## [Problem details]
Return each line of the data below verbatim; pictures are to be left out.

## [Dataset section]
============

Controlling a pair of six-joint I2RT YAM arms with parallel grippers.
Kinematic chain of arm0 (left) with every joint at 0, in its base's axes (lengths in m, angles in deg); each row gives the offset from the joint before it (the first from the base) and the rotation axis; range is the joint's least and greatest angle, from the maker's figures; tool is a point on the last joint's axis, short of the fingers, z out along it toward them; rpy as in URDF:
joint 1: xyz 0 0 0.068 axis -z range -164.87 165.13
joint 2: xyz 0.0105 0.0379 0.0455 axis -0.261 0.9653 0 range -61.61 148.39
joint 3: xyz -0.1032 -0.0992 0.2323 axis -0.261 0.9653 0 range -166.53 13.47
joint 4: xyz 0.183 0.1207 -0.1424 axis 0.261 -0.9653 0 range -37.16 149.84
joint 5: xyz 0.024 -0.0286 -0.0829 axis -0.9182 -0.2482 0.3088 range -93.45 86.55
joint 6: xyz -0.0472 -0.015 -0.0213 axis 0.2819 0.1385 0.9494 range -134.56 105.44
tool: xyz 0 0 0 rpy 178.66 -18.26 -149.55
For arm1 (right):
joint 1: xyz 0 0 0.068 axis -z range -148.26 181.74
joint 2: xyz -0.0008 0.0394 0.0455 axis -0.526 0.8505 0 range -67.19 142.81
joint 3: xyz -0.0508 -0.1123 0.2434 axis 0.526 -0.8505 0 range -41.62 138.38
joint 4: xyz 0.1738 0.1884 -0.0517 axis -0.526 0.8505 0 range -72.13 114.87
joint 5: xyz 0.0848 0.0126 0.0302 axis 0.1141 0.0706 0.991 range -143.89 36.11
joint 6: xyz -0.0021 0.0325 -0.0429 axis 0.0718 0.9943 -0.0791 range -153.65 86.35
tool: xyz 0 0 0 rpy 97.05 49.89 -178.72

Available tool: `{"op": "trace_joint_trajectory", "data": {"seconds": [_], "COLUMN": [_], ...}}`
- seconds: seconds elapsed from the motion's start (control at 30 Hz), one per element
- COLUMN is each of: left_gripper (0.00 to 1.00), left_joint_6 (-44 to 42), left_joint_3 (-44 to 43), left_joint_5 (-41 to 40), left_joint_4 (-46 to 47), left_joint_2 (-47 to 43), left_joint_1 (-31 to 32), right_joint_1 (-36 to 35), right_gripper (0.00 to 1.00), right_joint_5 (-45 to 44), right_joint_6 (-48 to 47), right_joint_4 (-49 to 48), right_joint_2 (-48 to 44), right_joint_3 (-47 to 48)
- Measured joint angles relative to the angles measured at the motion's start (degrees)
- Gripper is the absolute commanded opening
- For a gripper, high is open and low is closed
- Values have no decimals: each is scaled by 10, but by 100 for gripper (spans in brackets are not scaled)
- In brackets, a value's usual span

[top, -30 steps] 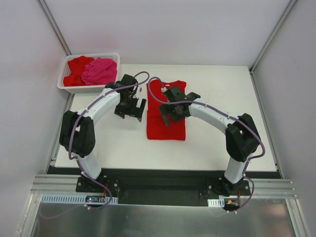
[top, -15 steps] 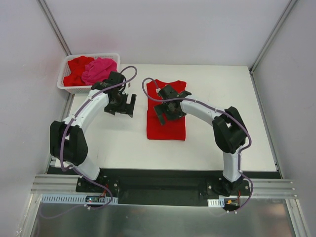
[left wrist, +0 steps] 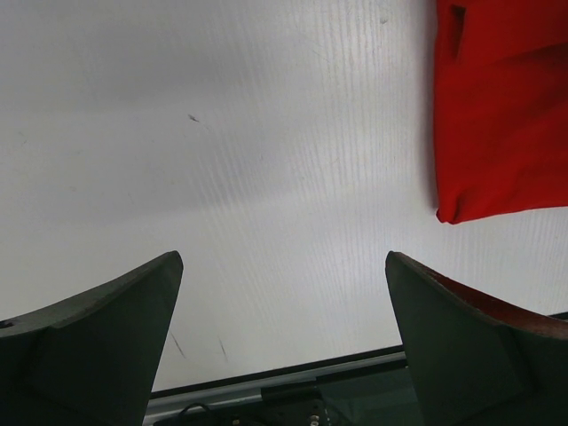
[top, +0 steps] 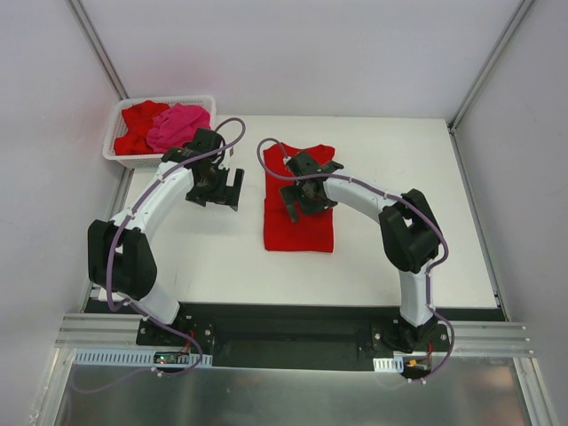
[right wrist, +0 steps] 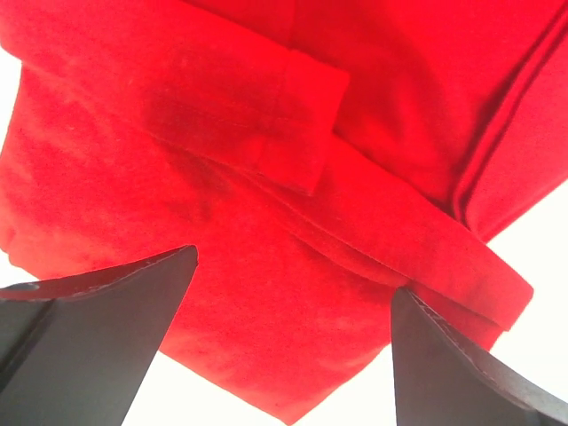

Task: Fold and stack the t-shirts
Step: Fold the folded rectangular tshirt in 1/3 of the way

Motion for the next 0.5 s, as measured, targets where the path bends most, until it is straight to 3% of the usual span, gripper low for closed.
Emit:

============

## [Exercise solution]
Controlling a pair of six-joint I2RT YAM arms with parallel grippers.
Kinematic chain of arm0 (left) with every joint at 0, in its base's axes (lengths in m, angles in deg); each row gives the offset from the joint before it (the first from the base) and the rotation axis; range is the joint's least and greatest angle, from the maker's figures; tool is a point on the last joint's axis, short of the fingers, z out along it toward them; rpy as in URDF:
joint 1: xyz 0 0 0.068 axis -z range -164.87 165.13
joint 2: xyz 0.0105 0.0379 0.0455 axis -0.261 0.9653 0 range -61.61 148.39
joint 3: xyz -0.1032 -0.0992 0.2323 axis -0.261 0.9653 0 range -166.53 13.47
joint 4: xyz 0.183 0.1207 -0.1424 axis 0.261 -0.9653 0 range -37.16 149.84
joint 5: xyz 0.024 -0.0286 -0.0829 axis -0.9182 -0.2482 0.3088 range -93.45 86.55
joint 6: xyz -0.0472 -0.015 -0.0213 axis 0.2819 0.1385 0.9494 range -134.56 105.44
tool: xyz 0 0 0 rpy 178.66 -18.26 -149.55
For arm1 (right):
joint 1: xyz 0 0 0.068 axis -z range -148.26 181.74
joint 2: xyz -0.0008 0.0394 0.0455 axis -0.526 0.8505 0 range -67.19 142.81
joint 3: xyz -0.0508 -0.1123 0.2434 axis 0.526 -0.8505 0 range -41.62 138.38
joint 4: xyz 0.1738 0.1884 -0.0517 axis -0.526 0.8505 0 range -72.13 114.87
joint 5: xyz 0.0848 0.0126 0.0302 axis 0.1141 0.0706 0.991 range -143.89 36.11
joint 6: xyz -0.0021 0.0325 -0.0429 axis 0.0718 0.9943 -0.0791 range -153.65 86.35
tool: xyz 0 0 0 rpy 97.05 49.89 -178.72

Available tool: `{"op": "trace_joint_trajectory", "data": {"seconds": [_], "COLUMN": [_], ...}}`
- seconds: seconds elapsed from the motion's start (control at 30 Hz), one per element
- COLUMN is each of: left_gripper (0.00 to 1.00), left_joint_6 (-44 to 42), left_joint_3 (-44 to 43), left_joint_5 (-41 to 40), left_joint_4 (-46 to 47), left_joint_2 (-47 to 43), left_joint_1 (-31 to 32), right_joint_1 (-36 to 35), right_gripper (0.00 to 1.00), right_joint_5 (-45 to 44), right_joint_6 (-48 to 47), right_joint_4 (-49 to 48), right_joint_2 (-48 to 44), right_joint_3 (-47 to 48)
- Measured joint angles relative to the angles measured at the motion's start (degrees)
- Gripper is the absolute commanded opening
- For a gripper, high is open and low is closed
- Values have no decimals: each is scaled by 10, but by 100 for gripper (spans in brackets are not scaled)
- In brackets, a value's usual span

[top, -30 steps] 
[top, -15 steps] 
[left wrist, +0 steps] 
[top, +0 steps] 
[right wrist, +0 steps] 

Task: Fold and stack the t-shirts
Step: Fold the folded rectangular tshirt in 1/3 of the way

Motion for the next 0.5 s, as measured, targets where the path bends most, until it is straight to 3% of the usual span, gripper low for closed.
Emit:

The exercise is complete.